MATERIAL SUPPLIED:
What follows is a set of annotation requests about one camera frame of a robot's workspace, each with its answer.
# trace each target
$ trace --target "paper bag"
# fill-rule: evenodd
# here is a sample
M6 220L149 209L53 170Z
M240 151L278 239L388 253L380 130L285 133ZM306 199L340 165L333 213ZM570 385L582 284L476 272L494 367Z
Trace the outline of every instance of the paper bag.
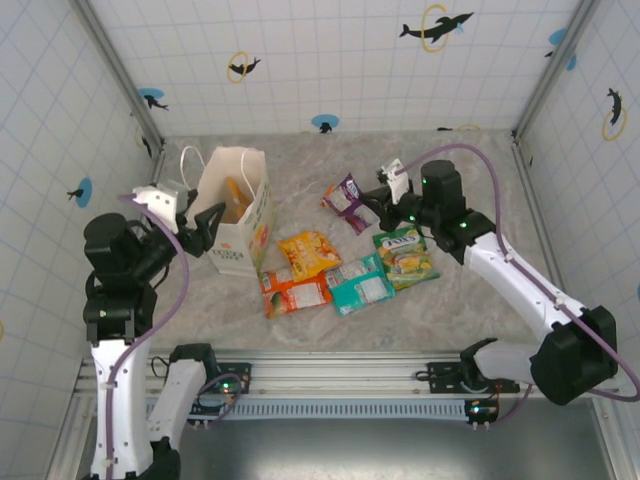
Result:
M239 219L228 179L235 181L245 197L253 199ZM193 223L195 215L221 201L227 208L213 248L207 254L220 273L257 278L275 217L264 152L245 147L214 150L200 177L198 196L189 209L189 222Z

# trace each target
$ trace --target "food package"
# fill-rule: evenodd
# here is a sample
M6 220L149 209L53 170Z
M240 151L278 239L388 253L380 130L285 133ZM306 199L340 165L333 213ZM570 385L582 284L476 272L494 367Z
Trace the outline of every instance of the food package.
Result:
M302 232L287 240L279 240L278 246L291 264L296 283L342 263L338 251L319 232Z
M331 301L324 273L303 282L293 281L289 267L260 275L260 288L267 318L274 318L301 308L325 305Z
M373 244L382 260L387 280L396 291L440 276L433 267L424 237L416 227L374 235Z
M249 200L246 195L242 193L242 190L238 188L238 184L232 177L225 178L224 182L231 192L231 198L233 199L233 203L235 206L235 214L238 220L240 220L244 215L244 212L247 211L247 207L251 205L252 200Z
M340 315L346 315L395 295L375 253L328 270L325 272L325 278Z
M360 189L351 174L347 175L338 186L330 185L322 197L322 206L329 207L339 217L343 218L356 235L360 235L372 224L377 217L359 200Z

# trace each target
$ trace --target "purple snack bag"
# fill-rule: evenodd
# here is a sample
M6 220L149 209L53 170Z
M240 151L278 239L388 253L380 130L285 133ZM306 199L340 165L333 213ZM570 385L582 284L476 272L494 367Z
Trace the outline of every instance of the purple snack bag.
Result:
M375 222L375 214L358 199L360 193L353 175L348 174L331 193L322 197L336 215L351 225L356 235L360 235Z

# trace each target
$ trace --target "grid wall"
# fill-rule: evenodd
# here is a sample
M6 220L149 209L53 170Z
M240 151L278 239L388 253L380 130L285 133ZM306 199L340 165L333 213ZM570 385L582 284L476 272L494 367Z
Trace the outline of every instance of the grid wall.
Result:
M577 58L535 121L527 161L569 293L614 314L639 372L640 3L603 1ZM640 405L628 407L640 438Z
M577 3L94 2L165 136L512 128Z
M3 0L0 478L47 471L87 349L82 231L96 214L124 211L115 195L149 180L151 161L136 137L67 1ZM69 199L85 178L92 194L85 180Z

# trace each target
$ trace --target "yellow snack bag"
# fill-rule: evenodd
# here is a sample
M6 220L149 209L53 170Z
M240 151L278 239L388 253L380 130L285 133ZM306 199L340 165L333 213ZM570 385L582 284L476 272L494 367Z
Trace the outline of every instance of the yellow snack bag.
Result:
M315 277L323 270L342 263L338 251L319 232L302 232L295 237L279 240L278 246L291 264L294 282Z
==
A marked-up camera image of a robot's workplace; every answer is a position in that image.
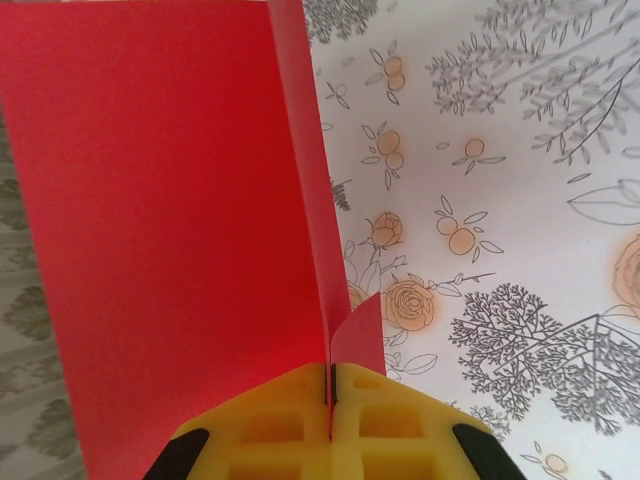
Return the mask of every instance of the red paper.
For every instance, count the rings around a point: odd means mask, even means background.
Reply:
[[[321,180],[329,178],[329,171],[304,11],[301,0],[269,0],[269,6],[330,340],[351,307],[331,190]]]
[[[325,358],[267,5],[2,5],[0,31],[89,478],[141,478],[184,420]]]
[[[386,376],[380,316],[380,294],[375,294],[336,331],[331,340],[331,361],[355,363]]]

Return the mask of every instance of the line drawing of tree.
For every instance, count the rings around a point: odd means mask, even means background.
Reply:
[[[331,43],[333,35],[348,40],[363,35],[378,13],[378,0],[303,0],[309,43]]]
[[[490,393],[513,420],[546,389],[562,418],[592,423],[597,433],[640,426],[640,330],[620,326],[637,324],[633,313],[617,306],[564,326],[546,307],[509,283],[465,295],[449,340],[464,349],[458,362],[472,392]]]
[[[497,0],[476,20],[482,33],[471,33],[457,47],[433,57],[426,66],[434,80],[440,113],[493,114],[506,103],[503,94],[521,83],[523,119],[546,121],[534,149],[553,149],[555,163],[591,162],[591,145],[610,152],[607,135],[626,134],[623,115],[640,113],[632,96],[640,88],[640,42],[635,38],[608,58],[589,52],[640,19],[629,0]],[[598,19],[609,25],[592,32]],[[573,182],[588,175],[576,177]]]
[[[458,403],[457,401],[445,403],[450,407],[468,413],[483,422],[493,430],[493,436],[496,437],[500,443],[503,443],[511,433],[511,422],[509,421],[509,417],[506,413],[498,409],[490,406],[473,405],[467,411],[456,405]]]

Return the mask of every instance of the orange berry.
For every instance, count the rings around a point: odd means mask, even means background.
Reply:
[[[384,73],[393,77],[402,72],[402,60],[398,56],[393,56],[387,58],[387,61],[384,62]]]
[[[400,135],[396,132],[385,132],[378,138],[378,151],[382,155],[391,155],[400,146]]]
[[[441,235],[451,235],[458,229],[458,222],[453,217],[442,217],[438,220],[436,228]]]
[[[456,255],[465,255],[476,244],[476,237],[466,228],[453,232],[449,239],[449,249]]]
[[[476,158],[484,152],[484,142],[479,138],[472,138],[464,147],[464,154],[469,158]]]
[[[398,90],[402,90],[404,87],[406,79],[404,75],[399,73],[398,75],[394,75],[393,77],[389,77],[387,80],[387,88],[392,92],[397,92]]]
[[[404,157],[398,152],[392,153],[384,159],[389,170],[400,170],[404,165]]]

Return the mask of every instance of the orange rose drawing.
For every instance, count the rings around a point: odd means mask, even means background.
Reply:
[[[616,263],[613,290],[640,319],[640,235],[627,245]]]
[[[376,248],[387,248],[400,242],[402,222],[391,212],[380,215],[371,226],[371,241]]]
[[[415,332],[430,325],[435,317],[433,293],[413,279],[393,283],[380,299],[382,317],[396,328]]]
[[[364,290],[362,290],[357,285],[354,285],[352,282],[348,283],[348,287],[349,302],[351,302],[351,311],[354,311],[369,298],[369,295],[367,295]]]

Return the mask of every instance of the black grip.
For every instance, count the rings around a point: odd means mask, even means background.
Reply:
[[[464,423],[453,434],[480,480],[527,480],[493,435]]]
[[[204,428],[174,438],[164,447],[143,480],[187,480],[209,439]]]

TO DO:
In the listing, find each line with the string "orange" and copy it.

TASK OUTPUT:
Return the mask of every instance of the orange berry.
Return the mask of every instance of the orange rose drawing.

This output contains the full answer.